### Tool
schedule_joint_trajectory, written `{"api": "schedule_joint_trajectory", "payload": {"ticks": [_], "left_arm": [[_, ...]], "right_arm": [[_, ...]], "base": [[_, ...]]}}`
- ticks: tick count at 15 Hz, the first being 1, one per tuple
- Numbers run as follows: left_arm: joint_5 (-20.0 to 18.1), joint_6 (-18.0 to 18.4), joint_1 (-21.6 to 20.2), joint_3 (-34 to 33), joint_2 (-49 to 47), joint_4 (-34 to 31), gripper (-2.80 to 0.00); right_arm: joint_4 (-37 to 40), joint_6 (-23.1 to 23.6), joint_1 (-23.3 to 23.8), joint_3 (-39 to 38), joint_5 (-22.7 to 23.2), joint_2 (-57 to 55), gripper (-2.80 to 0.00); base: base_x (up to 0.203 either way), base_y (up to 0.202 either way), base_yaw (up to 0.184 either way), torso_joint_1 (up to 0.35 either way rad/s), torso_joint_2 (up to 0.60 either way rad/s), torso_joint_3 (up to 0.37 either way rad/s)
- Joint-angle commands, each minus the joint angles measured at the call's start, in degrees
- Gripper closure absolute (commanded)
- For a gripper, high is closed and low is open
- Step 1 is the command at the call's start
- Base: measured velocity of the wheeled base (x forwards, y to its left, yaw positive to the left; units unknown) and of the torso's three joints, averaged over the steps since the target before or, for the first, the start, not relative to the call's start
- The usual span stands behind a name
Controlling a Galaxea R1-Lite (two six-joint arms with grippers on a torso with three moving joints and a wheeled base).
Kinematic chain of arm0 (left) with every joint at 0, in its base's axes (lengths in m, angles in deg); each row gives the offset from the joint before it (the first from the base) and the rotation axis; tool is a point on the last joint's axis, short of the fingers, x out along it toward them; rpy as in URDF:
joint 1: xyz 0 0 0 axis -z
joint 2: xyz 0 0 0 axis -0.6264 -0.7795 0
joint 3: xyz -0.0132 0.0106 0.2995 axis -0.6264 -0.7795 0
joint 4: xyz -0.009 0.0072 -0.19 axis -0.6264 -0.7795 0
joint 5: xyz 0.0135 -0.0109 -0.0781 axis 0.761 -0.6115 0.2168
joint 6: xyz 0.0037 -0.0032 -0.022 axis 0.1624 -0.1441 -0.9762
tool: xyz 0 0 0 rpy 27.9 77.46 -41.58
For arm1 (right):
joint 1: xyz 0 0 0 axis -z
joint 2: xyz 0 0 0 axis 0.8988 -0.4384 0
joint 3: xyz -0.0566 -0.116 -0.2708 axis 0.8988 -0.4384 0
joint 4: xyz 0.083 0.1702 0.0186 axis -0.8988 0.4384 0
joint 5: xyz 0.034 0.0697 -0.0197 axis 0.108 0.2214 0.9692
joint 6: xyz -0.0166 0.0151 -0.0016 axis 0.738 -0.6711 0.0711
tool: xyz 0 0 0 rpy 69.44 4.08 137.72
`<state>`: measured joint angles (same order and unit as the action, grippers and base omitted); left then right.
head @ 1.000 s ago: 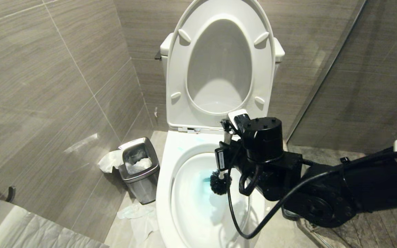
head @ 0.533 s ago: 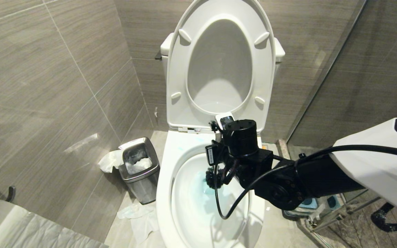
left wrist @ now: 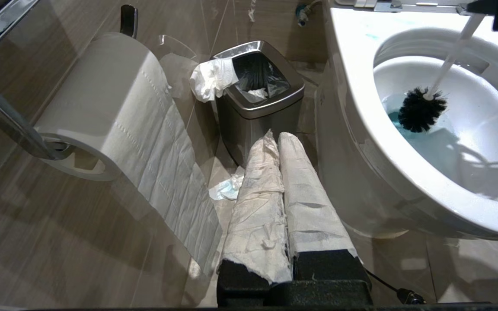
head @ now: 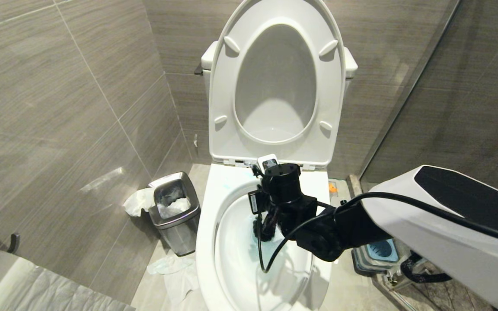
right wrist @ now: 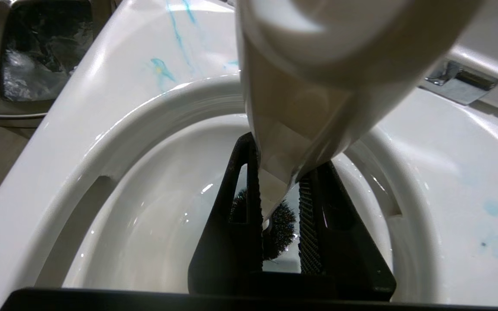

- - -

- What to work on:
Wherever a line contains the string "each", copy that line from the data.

- Finished exercise:
- Joint-angle commands, each minus the joint angles measured at the call's start, in degrees
Kinematic chain of arm0 (left) with every joint at 0, in its base's axes (lengths in m, angles in deg); each row gives the offset from the joint before it (the first from the base) and the rotation axis; tool is a point on the last joint's axis, short of the fingers, x out along it toward them; rpy as in URDF:

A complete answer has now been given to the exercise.